Preheat the Oven: Preheat your oven to 325°F (160°C). Place a large baking dish or roasting pan filled with about 1 inch of water on the bottom rack of the oven. This will create a water bath for the custard.
Prepare the Custard Mixture: In a mixing bowl, whisk together the eggs, sugar, vanilla extract, nutmeg, and salt until well combined.
Heat the Milk: In a saucepan, heat the milk over medium heat until it’s just starting to simmer. Be careful not to let it boil.
Combine Ingredients: Slowly pour the hot milk into the egg mixture, whisking continuously to prevent the eggs from curdling.
Strain the Mixture: Strain the custard mixture through a fine-mesh sieve to remove any lumps or air bubbles.
Fill Ramekins: Divide the custard mixture evenly among six ramekins or custard cups.

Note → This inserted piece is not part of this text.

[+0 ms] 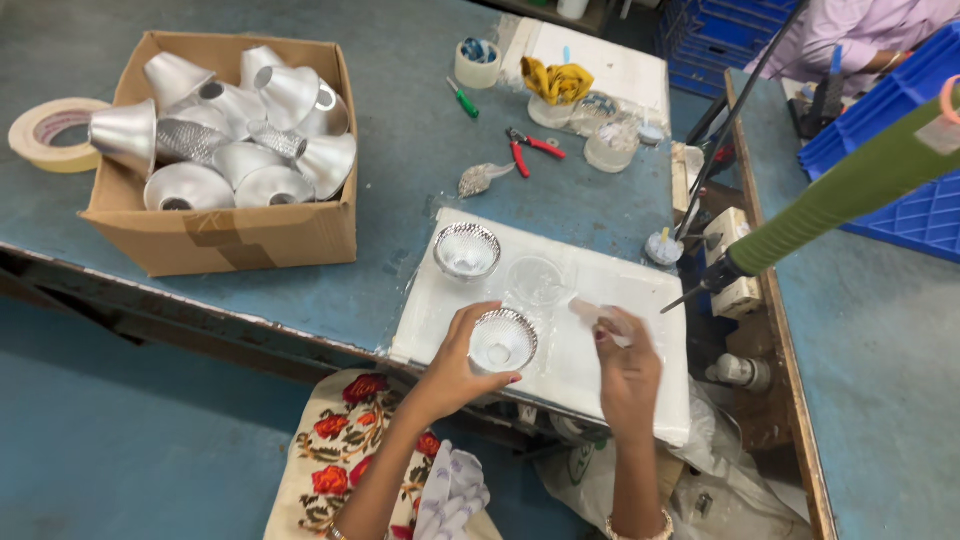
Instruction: The person assembles small light fixtures by fitting a clear plastic diffuser onto a silver metal reflector. The person picks each reflector from a cardboard box, places it on a white foam pad, and presses a diffuser onto it, then sets the assembled unit aside.
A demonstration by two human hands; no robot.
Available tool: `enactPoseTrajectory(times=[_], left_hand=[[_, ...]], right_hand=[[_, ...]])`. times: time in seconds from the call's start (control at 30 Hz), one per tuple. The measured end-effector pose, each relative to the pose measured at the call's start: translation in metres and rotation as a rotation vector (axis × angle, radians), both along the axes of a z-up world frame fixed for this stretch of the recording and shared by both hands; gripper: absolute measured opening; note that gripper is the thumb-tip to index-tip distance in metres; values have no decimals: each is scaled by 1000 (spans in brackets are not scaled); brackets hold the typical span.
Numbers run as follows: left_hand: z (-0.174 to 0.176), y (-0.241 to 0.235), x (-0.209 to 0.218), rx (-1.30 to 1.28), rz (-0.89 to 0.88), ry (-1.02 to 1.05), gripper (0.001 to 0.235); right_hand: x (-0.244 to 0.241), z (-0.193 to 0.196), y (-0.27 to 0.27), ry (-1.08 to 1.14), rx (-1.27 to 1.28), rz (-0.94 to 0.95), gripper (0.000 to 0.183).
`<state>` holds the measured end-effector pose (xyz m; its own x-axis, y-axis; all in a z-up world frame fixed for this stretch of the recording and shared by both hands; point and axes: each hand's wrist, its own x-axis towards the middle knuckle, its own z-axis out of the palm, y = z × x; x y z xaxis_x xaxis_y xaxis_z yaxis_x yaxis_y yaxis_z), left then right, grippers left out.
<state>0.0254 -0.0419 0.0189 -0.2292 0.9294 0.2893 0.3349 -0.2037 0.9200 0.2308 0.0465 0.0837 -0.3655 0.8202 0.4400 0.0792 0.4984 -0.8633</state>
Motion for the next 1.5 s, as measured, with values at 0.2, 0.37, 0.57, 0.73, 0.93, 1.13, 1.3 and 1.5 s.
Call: enactPoseTrajectory(times=[0.2,0.37,0.57,0.73,0.93,1.13,1.3,1.5], left_hand=[[-9,2,4,101,-8,-86,113],[-13,2,3,99,-49,-125,115],[-18,-1,5,89,-136,-185,112],[-17,-1,1,164,-269,-469,94],[-9,-7,-6,121,-326,-787,77],[0,-8,4,68,-359,-704,75],[7,-12,6,107,-449,-727,75],[8,-12,10,145,-479,-734,72]], right_hand=[[-16,-26,-13,-417,259,323,48],[-12,-36,-4,-431,107,430,50],[-15,-33,0,-435,-94,394,62],[-4,-17,-4,-304,-354,471,87],[0,4,-16,-337,-196,349,97],[-11,22,-31,-355,-153,267,103],[-15,28,-34,-335,-178,285,105],[-11,26,-34,-343,-193,278,104]])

Bake the Custards: Place the filled ramekins in the water bath in the preheated oven. Bake for 35-40 minutes, or until the custards are set around the edges but still slightly jiggly in the center.
Chill and Serve: Remove the custards from the oven and let them cool to room temperature. Once cooled, refrigerate for at least 2 hours, or until fully chilled. Serve chilled or at room temperature, garnished with a sprinkle of nutmeg if desired.